What happened to Megan shouldn't have happened to a dog. She's dead broke, out of a job, and her boyfriend won't even properly maintain this big old showboat cruiser with an enormous gas tank. So that when Megan and Dylan decide to visit friends in Nevada, somewhere between Reno and Vegas, the car stops dead on the middle of the highway, in a spooky, surreal nightime landscape tinged with blue horizons and mesquite trees, and not much else. The desert whispers to them, calling their name, which would really freak me out, and the only place to get something to eat is the real life "LITTLE ALE INN," a 40s style roadhouse with right wing bumper stickers plastered all over its walls and every shelf in the joint. There, they are greeted by an eerie, tobacco-spitting barman played by Jonathan Breck from the Jeepers Creepers movies.
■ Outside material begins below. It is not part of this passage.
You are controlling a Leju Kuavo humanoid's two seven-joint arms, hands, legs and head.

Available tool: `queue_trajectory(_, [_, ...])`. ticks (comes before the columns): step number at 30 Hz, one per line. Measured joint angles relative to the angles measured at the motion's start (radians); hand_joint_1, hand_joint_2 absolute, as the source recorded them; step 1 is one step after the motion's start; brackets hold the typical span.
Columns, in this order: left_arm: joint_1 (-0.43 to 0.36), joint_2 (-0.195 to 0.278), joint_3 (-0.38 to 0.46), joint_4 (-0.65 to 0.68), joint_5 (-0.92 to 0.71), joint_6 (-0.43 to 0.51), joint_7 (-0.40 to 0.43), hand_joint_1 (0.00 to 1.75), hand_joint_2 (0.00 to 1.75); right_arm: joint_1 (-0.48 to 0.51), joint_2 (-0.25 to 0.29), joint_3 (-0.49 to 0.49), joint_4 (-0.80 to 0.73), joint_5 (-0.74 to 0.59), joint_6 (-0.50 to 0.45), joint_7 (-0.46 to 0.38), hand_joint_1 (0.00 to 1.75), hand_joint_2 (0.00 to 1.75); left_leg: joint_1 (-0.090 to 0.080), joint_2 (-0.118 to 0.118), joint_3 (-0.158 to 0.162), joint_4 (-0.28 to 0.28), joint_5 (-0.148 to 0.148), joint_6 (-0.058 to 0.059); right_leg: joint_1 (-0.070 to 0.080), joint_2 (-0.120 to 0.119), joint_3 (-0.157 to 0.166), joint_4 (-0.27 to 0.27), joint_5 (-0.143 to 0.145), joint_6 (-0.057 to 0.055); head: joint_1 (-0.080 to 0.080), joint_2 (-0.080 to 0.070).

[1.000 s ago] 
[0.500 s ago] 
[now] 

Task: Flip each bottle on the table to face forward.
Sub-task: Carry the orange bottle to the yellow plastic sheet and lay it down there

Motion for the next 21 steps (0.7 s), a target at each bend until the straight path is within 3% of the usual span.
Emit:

They realize they have somehow stumbled into Area 51 home of alien crash landings and government cover-up, and the so-called "Black Mailbox" (which also plays a substantial part in THE LAKE HOUSE, for Keanu Reeves and Sandra Bullock each live in the same house in different years, and can only communicate with each other through leaving notes in the mailbox. Stick its little red flag up, and you'll see it come down as thoug invisible hands had retrieved the note you put in it. Eerie!) Anyhow in DREAMLANDS the main girl, Megan, is played by an actress with less charisma than Sandra Bullock, and also the cinematographers have given her shiny bright blue eyes, like a china doll, whenever she gets stressed. Which, in DREAMLANDS, in 90 per cent of the movie.
I liked Dylan, as the boyfriend, until a certain point in the picture when it seems almost as though he had become somebody else and his eyes grow bright blue and opaque, like the jewels of the Nile! Though neither star has much acting ability, teamed together they have real nuclear chemistry, and I hope to see them again in pictures with considerably bigger budgets than DREAMLAND. Poor Megan only had one outfit through the whole picture! (Except for flashbacks to when she was a little girl.) No wonder she was freaking out.
Lacks direction.... The film is considerably shorter than most in this genre and doesn't seem to have a third act. Which caused me to wonder if the film company ran out of money before it could be completed.
At any rate, it lacked direction and the minimal plot ran into a wall.
Totsl waste of time What a waste of time. I must admit that it sounded pretty good but that was it. What a dud!!!!